George Fletcher, Eindhoven University of Technology, Eindhoven, the Netherlands (g.h.l.fletcher@tue.nl)

George Fletcher is an associate professor with the Department of Mathematics and Computer Science, Eindhoven University of Technology (TU/e), where he chairs the Databases group. He studies data-intensive systems, with a focus on graph analytics. He recently co-organized GRADES-NDA 2019 workshop at SIGMOD and an NII Shonan Seminar on Graph database systems 2018. He also chaired the EDBT Summer School on Graph Data Management 2015. He serves on the major PC of data management and AI conferences.

Mykola Pechenizkiy, Eindhoven University of Technology, Eindhoven, the Netherlands (m.pechenizkiy@tue.nl)
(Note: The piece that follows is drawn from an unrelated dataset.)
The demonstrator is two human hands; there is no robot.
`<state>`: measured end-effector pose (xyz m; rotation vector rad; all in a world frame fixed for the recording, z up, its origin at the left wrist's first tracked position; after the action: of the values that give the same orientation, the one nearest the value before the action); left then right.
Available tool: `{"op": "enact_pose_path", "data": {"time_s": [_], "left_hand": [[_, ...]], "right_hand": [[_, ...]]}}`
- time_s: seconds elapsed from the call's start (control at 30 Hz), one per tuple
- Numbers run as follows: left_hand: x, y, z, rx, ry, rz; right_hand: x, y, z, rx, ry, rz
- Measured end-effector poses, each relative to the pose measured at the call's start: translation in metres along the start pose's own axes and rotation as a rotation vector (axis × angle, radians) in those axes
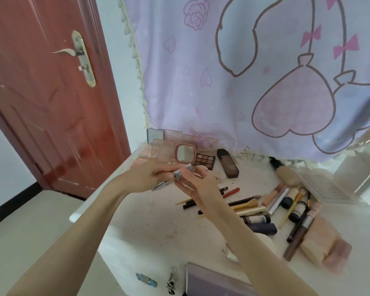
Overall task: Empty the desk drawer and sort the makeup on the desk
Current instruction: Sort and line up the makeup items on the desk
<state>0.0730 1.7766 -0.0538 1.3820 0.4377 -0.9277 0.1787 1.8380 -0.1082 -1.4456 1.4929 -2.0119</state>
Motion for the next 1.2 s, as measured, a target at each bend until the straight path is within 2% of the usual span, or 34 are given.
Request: {"op": "enact_pose_path", "data": {"time_s": [0.37, 0.47, 0.57, 0.8, 1.03, 1.1, 1.2], "left_hand": [[-0.031, -0.046, 0.030, -0.125, 0.034, 0.020], [-0.038, -0.056, 0.023, -0.182, 0.082, -0.042], [-0.038, -0.067, 0.015, -0.230, 0.097, -0.117], [-0.038, -0.075, 0.002, -0.264, 0.096, -0.222], [-0.038, -0.081, -0.007, -0.308, 0.082, -0.265], [-0.038, -0.082, -0.010, -0.325, 0.072, -0.281], [-0.035, -0.085, -0.016, -0.334, 0.055, -0.314]], "right_hand": [[0.029, 0.042, -0.029, 0.032, -0.086, -0.089], [0.025, 0.046, -0.033, 0.116, -0.118, -0.047], [0.017, 0.050, -0.034, 0.217, -0.131, 0.166], [0.017, 0.045, -0.036, 0.357, -0.095, 0.869], [0.021, 0.040, -0.036, 0.347, -0.150, 1.162], [0.018, 0.045, -0.039, 0.387, -0.152, 1.226], [0.010, 0.050, -0.041, 0.481, -0.141, 1.465]]}}
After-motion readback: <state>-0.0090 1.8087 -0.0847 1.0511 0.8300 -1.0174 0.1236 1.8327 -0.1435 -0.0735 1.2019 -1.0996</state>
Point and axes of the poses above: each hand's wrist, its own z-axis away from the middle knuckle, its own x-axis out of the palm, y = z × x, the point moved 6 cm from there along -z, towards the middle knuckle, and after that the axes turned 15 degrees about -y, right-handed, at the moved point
Mykola Pechenizkiy is a full professor with the Department of Mathematics and Computer Science, Eindhoven University of Technology (TU/e), where he chairs the Data Mining group. In the past, he co-developed and delivered a series of tutorial on handling concept drift in machine learning, including tutorials at ECMLPKDD 2012 and ECMLPKDD 2010. It was later supported with the ACM CS survey paper. He co-authored over 100 papers in data mining and its applications including publications in DMKD, TKDE, KAIS, AAAI, IJCAI, SDM and ECMLPKDD among others. He is an active contributor to the ECMLPKDD community, serving as area chair in both Research and Applied Data Science Tracks, and serving on the editorial board of DMKD.